One of the issues that I didn’t realize would be an issue is the need for a breathing tube. If they do a spinal, we might be able to avoid one (at least that is my understanding) but if they have to use general anaesthetic, they will probably want to put it in while I’m still awake(!!!) — there will be some really nice drugs involved with that too, as she was quick to point out and again happy to inform me. It turns out that beause of the damage Sally caused, I can’t open my mouth as wide as they’d like to put in the tube and the biggest problem will actually be taking it out. If they end up putting in a breathing tube, then ICU is definitely going to be involved and she would like for them to take their time removing it — preferably over the period of a few DAYS.

There’s a good chance I will be in the hospitsl for way longer than just “a couple of days”, which would be the case should everything go with no complications whatsoever. I hate the hospital. I already hate the constipation that I know is going to happen from all the drugs they pump through my system…

I think I need to go and do some serious stress baking for the next two weeks :/

T-Minus 2 weeks and counting…

Sally & Surgery llamas….

I’m potentially going to have an emotional meltdown thinking about all the stuff we spoke to anesthesia & internal medicine about this afternoon in regards to my surgery at the end of the month.

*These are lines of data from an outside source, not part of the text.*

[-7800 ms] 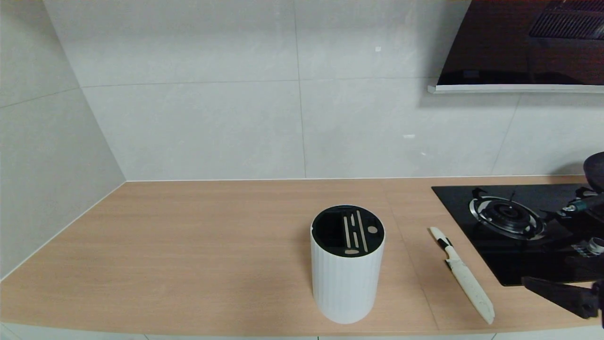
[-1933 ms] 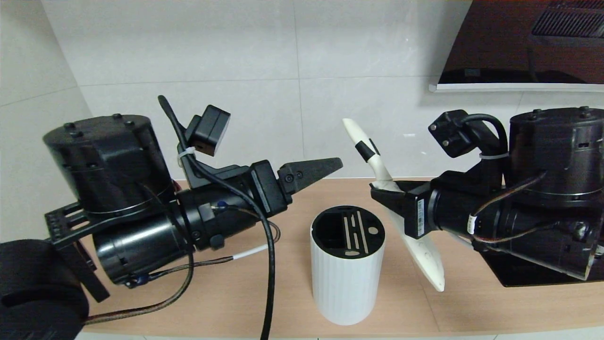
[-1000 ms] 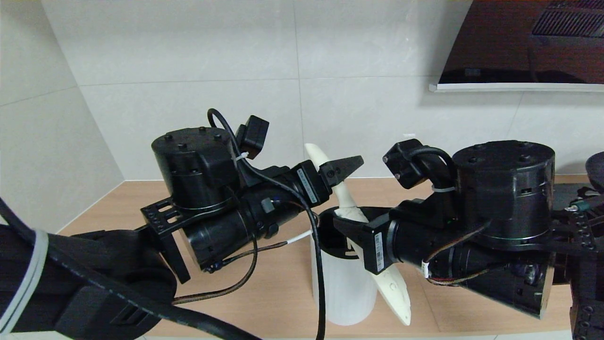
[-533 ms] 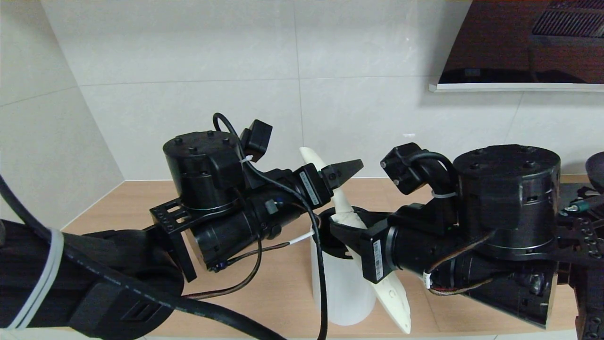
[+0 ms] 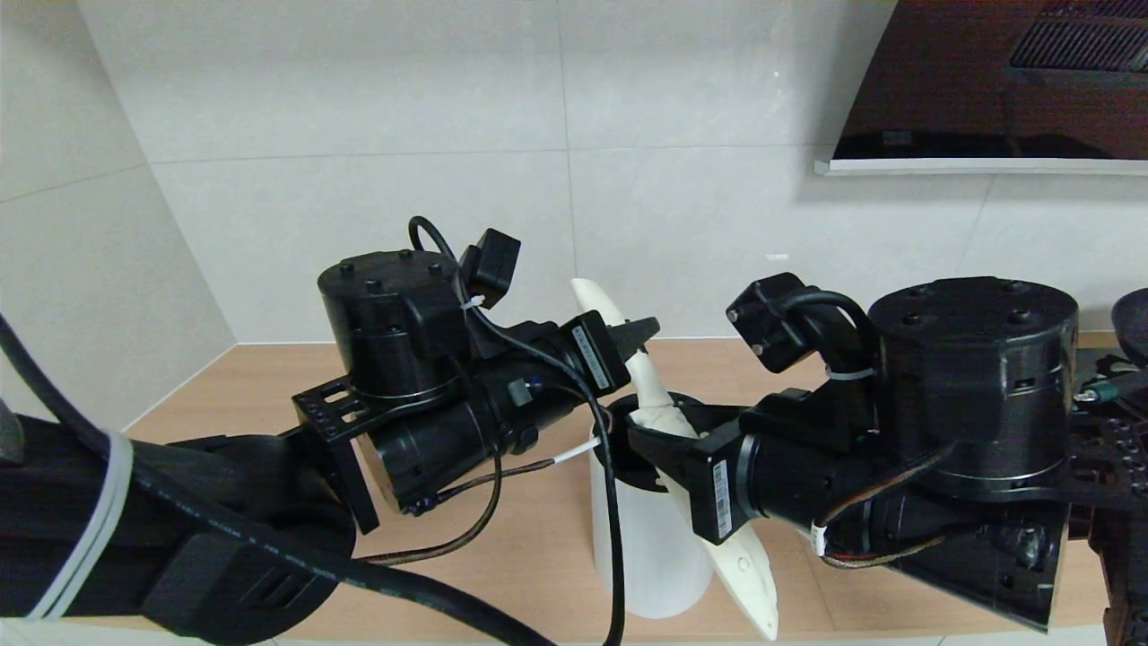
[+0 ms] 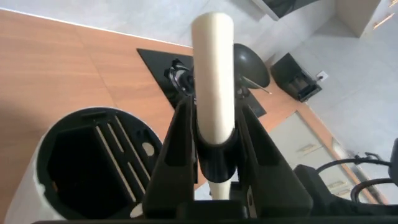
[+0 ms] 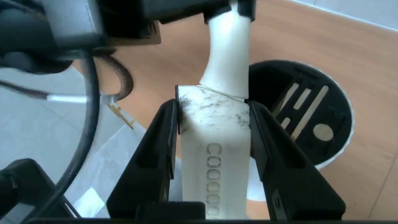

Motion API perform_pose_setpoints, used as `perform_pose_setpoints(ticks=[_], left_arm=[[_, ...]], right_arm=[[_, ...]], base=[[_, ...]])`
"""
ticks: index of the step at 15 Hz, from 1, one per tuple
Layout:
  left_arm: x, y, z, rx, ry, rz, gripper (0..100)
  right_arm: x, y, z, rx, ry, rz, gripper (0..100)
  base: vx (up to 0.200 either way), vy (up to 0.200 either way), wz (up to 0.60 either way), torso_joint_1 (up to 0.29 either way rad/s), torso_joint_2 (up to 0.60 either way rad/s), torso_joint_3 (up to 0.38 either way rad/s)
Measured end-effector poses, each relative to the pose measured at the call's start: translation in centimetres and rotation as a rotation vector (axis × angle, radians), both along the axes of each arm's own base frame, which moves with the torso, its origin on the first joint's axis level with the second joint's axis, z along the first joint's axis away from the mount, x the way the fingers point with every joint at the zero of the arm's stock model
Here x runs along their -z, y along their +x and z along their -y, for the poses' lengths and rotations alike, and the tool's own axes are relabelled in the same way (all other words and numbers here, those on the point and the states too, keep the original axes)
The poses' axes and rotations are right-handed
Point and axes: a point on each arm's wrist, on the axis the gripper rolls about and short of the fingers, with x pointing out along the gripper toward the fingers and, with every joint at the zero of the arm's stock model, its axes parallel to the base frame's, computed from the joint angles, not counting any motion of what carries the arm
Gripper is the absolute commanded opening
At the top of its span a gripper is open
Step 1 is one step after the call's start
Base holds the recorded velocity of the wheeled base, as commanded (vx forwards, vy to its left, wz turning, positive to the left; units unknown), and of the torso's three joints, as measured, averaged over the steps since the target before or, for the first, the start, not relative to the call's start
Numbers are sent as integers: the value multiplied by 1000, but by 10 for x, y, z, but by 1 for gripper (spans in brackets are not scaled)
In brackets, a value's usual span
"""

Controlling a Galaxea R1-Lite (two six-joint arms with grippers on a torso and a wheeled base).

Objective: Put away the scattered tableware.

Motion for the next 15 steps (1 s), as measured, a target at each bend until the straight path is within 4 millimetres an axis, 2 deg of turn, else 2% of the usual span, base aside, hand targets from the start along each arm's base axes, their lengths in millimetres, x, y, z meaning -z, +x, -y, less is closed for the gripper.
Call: perform_pose_setpoints(ticks=[4,5,10,13,15], left_arm=[[0,-1,1,-10,6,2,0],[0,-1,1,-12,6,5,0],[-9,0,0,-80,33,49,0],[-25,-3,-5,-118,30,71,0],[-43,-7,-12,-168,23,82,0]], right_arm=[[0,1,0,6,18,-13,0],[-1,1,-1,7,26,-9,100],[-4,1,-1,7,52,8,100],[-8,0,5,14,62,17,100],[-15,-1,18,33,77,36,100]], base=[[0,0,0,0,0,0],[0,0,0,0,0,0],[0,0,0,0,0,0],[0,0,0,0,0,0],[0,0,0,0,0,0]])
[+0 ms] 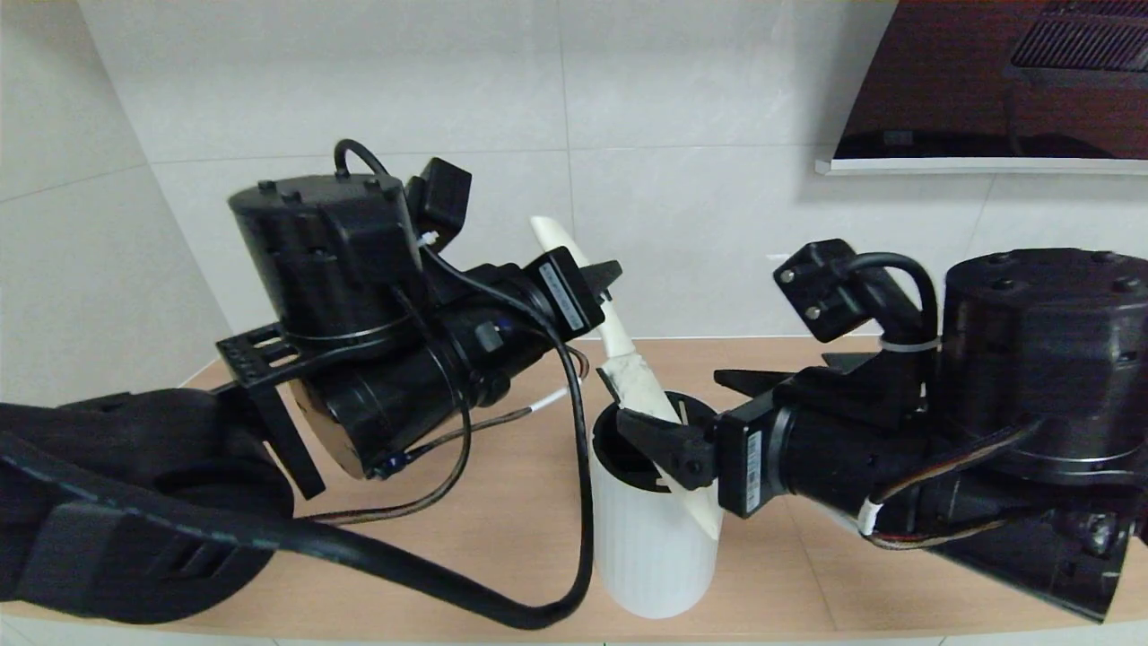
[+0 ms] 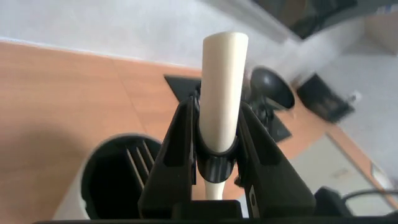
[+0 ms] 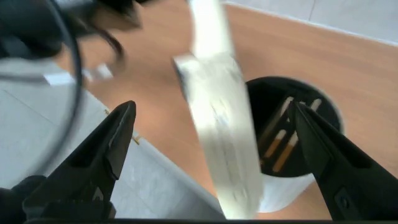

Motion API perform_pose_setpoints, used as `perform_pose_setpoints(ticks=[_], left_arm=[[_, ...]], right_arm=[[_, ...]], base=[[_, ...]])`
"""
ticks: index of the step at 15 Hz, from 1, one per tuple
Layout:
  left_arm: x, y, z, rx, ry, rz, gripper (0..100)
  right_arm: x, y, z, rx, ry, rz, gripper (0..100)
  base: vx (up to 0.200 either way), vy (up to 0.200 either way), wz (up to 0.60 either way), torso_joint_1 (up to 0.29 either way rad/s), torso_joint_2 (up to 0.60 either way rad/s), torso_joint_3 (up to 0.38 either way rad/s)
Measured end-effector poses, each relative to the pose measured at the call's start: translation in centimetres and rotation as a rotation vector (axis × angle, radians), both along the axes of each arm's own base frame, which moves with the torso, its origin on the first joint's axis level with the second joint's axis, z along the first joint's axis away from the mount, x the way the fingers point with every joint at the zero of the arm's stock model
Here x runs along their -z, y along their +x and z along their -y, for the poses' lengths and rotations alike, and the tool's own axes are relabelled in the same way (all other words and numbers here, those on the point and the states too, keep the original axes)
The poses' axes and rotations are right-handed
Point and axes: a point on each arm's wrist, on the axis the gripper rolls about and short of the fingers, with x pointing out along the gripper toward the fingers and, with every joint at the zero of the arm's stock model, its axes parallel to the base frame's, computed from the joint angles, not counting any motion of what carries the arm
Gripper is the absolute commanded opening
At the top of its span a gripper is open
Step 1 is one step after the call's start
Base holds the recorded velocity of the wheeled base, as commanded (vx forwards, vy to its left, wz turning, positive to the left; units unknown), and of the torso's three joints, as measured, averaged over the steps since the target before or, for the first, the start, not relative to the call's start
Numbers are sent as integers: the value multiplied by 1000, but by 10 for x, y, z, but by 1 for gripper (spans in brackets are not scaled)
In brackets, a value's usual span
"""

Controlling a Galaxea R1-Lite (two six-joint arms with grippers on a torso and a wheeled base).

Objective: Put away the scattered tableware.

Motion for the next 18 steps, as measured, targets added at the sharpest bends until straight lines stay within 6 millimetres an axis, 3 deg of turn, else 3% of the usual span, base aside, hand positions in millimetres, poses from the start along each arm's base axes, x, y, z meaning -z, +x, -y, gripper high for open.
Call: perform_pose_setpoints(ticks=[4,6,12,18], left_arm=[[-44,-1,-12,-151,58,73,0],[-57,1,-14,-246,112,118,0],[-41,13,4,-427,213,111,0],[-13,22,29,-447,298,168,0]], right_arm=[[-20,7,44,71,51,36,100],[-23,8,57,102,48,33,100],[-22,14,61,130,45,31,100],[-20,15,60,131,39,25,100]], base=[[0,0,0,0,0,0],[0,0,0,0,0,0],[0,0,0,0,0,0],[0,0,0,0,0,0]])
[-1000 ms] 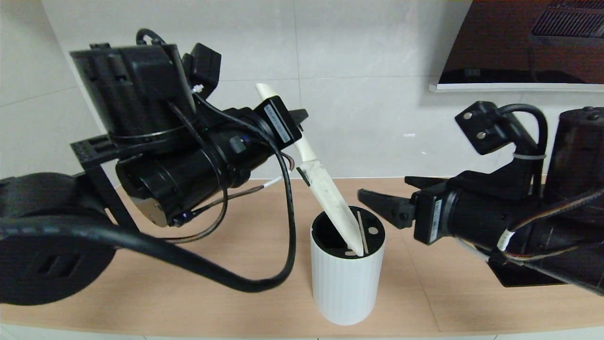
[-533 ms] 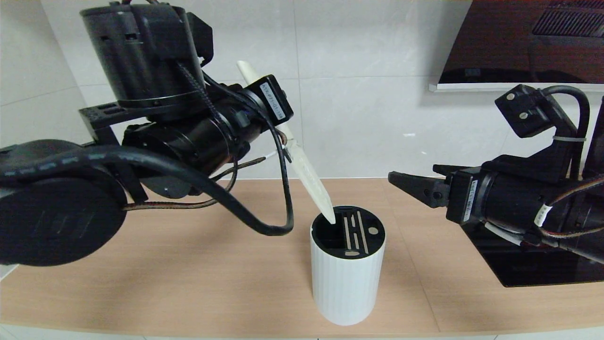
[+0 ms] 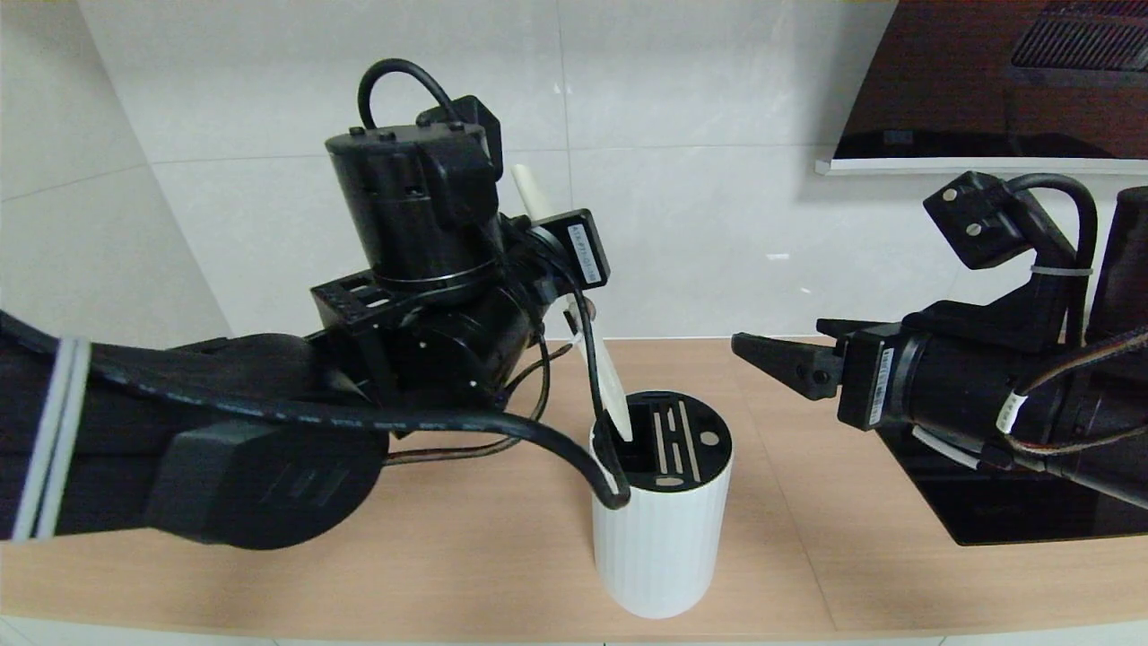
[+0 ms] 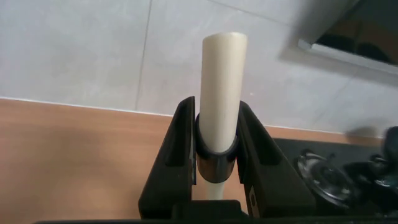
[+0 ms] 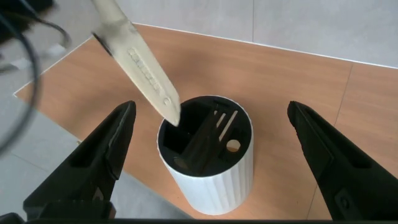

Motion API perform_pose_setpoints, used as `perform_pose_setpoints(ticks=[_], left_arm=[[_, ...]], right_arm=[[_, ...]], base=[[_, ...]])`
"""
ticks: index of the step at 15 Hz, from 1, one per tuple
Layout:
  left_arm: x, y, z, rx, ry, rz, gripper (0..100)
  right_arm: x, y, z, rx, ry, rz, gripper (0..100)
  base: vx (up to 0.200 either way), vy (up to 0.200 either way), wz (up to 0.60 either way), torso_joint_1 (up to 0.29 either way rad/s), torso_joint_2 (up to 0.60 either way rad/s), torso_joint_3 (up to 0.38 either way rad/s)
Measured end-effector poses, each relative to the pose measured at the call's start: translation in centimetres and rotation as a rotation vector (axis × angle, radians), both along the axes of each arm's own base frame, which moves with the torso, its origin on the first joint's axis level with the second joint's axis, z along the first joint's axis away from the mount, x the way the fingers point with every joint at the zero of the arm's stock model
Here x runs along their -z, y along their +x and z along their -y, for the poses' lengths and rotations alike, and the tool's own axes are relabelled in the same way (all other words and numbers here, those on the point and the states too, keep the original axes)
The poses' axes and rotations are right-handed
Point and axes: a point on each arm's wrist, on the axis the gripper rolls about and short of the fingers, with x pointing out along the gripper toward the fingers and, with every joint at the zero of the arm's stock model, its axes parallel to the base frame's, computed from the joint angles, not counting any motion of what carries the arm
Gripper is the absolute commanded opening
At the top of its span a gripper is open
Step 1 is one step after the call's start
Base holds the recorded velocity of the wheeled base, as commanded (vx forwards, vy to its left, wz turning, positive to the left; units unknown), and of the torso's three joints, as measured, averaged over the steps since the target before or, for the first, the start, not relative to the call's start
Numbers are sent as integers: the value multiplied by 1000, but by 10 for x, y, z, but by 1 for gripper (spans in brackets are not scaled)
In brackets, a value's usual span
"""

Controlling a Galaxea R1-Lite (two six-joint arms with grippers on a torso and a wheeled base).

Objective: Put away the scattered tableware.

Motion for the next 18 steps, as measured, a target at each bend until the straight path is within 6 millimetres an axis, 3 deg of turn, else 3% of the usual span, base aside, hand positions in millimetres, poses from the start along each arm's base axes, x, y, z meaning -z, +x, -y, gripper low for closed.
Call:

Short story: Because of Sally and Company, I will be admitted to the hospital for a minimum 2 days, post-surgery. With all my health problems, the issue is now ICU has to be brought into the picture because there is a higher likelihood that I will be there for a week or more due to complications. In the opinion of all the doctors involved, this surgery will go ahead, they just have to decide HOW to do it. NOT doing it is no longer a viable option because my health will deteriorate the longer we wait, making this procedure even more dangerous & higher risk should I not be as stabe as I already am.

Muscle Biopsy Update

I saw FamDoc on Monday for my monthly visit and we had a long chat about stuff.

Turns out I had a busy month of August with appointments left, right and centre all around me.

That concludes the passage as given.